Figure A shows the variation in the birth rate (pathogen transmission rate, solid line) and death rate (recovery rate of infected hosts, dotted line) over time (the time unit is a day). The gray shading represents "winter" for the pathogen (in "winter" the birth rate is lower than the death rate). Figure B shows the probability of the emergence of the pathogen (red curve), depending on the day of the year at which it is introduced. This probability is very low in "winter" (low transmission rate), but also just before winter (red shading). This very significant decrease in the probability of emergence just before winter is the "winter is coming" effect. Courtesy of Sylvain Gandon
Seasonal fluctuations drive the dynamics of many infectious diseases. For instance, the flu spreads more readily in winter. Two scientists from the University of Nantes and the CNRS in Montpellier have developed a mathematical model to predict the risk of the emergence of an epidemic, depending on the time of the year at which the pathogen is introduced.
Their theoretical predictions, which accounts for random factors acting on the birth and death rates of the pathogen, highlight an interesting temporal dynamic when these pathogens have a "winter" period. This is not necessarily the season of the same name, but a period which is less favourable to them (when the birth rates is lower than the death rate).

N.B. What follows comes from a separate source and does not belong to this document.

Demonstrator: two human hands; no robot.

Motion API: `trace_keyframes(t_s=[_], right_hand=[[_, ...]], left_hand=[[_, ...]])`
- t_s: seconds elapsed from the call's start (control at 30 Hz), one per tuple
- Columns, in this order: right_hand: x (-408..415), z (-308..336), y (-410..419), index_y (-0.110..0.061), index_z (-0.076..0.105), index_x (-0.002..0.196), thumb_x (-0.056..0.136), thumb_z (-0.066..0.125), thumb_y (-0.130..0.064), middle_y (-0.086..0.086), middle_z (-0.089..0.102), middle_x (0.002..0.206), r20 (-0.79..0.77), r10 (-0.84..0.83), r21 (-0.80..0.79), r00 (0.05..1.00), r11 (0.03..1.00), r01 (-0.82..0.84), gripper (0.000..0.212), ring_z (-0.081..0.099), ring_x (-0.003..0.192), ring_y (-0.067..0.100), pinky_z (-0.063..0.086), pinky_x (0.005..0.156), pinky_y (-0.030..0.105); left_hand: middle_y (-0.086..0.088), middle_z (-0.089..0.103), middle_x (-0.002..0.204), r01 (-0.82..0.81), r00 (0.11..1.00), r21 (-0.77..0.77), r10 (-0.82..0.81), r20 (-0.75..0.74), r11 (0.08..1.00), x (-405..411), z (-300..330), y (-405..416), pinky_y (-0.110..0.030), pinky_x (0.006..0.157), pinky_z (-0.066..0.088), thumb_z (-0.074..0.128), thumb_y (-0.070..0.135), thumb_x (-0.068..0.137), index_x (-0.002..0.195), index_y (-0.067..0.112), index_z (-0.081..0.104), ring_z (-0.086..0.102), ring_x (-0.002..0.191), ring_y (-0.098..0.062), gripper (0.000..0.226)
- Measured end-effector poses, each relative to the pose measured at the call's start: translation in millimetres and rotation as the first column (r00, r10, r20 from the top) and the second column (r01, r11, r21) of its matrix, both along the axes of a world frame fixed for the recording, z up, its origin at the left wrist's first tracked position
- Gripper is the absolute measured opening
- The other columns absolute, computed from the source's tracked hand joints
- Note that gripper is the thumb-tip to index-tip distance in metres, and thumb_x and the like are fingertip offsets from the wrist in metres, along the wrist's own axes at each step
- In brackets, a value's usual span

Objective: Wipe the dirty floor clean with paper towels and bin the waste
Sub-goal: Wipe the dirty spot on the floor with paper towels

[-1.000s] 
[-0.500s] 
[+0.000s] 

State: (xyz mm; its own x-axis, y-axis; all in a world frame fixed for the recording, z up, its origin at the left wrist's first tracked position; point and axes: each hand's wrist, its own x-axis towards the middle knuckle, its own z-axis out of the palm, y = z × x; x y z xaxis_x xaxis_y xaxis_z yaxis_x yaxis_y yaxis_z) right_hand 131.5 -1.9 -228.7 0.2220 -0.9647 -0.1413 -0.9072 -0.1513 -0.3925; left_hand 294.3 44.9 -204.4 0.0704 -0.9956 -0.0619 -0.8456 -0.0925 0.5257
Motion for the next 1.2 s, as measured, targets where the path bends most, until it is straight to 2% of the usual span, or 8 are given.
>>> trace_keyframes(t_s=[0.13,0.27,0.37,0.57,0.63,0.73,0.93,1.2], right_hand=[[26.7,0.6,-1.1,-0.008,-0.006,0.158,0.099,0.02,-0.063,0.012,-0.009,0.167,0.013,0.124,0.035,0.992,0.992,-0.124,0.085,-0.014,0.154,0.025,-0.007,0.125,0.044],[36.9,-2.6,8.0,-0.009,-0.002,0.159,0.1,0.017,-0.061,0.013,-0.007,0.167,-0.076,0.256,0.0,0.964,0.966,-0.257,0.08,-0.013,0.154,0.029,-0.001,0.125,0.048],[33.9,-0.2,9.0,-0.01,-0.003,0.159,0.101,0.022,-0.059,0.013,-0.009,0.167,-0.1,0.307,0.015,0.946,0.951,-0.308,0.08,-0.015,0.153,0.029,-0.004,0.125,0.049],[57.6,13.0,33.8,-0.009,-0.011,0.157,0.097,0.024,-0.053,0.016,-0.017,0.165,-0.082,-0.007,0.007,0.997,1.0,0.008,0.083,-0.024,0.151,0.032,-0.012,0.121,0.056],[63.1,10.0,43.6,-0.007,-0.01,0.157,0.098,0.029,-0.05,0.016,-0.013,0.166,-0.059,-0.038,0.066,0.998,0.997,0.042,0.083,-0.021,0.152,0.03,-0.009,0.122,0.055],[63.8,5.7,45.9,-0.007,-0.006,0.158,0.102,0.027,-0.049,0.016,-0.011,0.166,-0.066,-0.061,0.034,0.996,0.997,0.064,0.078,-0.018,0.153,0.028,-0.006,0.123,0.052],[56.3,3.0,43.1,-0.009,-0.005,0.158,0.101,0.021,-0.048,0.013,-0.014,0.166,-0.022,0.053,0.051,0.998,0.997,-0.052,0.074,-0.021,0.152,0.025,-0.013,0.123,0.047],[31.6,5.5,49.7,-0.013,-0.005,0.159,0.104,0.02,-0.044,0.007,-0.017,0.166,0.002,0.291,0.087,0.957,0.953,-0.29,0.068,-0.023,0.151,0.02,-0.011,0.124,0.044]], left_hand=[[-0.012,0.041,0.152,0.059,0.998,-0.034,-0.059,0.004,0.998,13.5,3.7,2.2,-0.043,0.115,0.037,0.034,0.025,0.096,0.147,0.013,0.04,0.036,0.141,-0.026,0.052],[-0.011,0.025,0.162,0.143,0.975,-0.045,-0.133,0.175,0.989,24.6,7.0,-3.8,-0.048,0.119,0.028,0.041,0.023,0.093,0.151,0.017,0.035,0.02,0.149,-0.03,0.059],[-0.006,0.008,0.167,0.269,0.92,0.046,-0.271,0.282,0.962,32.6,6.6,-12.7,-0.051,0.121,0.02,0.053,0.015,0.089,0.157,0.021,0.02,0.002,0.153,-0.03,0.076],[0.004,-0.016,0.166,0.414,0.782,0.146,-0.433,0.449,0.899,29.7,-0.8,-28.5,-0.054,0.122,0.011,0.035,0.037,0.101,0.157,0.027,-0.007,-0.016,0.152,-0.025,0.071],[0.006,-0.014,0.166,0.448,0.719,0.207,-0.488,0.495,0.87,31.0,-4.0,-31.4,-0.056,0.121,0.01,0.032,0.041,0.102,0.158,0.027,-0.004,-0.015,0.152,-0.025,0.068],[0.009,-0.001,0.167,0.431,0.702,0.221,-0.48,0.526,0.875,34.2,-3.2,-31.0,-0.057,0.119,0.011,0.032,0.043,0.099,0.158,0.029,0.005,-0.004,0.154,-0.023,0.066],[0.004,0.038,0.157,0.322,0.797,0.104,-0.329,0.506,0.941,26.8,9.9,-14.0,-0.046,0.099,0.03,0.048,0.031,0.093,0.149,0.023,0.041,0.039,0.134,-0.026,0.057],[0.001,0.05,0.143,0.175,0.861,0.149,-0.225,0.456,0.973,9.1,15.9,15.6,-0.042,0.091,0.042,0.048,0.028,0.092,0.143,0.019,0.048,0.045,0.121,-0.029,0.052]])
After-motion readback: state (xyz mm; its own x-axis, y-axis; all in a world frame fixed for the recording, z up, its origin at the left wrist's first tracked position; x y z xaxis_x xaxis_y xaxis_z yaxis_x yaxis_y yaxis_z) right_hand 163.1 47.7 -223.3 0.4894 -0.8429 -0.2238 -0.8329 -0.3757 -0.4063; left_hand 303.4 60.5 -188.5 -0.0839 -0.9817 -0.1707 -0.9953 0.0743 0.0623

According to their research, a pathogen introduced just before this "winter" has a much lower probability of escaping extinction and causing a large epidemic. The scientists have called this the "winter is coming" effect. Their theoretical model, it is thought, will make it possible to develop better strategies to act on seasonal epidemics. Intervention at the right time could amplify this effect and would thereby generate unfavourable conditions for the emergence of an epidemic.
This research is published in PLOS Computational Biology.